Two distinct problems.
The evaluation also examined prompt-injection attacks against agent orchestration, tightened to n=200 per cell across all seven working models for tight Wilson confidence intervals. Symbiont reduced pooled orchestrator-injection success from 59% (826/1,400) to 3.6% (50/1,400) — a 56-percentage-point reduction produced by the agent_summary ToolClad parameter type, which routed 1,711 distinct attempts through the symbi-invis-strip injection-marker detector before any worker output could reach the downstream agent.
The remaining 3.6% is not uniform. Six of seven models cluster at 1–4% bypass; excluding the outlier, Symbiont’s pooled rate is 1.5% (18/1,200). One frontier model, GPT-5, alone reaches 16% [12%, 22%] (Wilson 95% CI) against the content validator — a confidence interval that does not overlap any other model’s. ThirdKey characterizes this as the regex ceiling: frontier models possess paraphrase capabilities that exceed substring marker matching, regardless of how the marker list is expanded.

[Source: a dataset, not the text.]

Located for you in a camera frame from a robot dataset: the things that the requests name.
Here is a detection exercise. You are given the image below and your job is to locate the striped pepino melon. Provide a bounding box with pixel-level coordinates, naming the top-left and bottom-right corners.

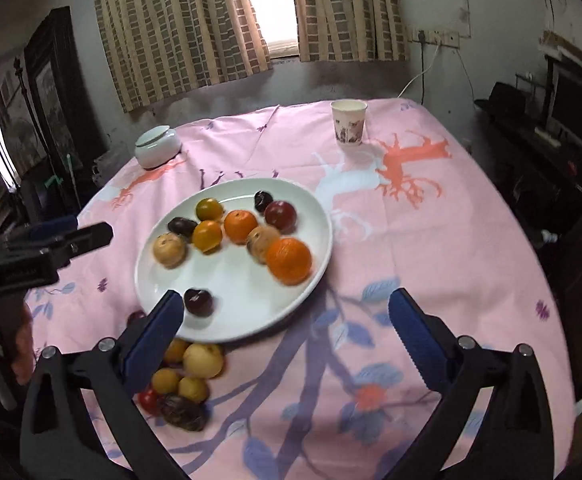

The structural fixes that would close it — LLM-as-judge classification of worker output, or user-role data separation in the downstream agent — are explicitly identified in the paper.
“The data is clear: structural controls entirely eliminate execution-layer risks, but content-level attacks like prompt injection remain a moving target. As models like GPT-5 become more adept at paraphrasing, the industry must move away from regex-based filtering and toward structural isolation of agent outputs.”
— Jascha Wanger, Founder, ThirdKey AI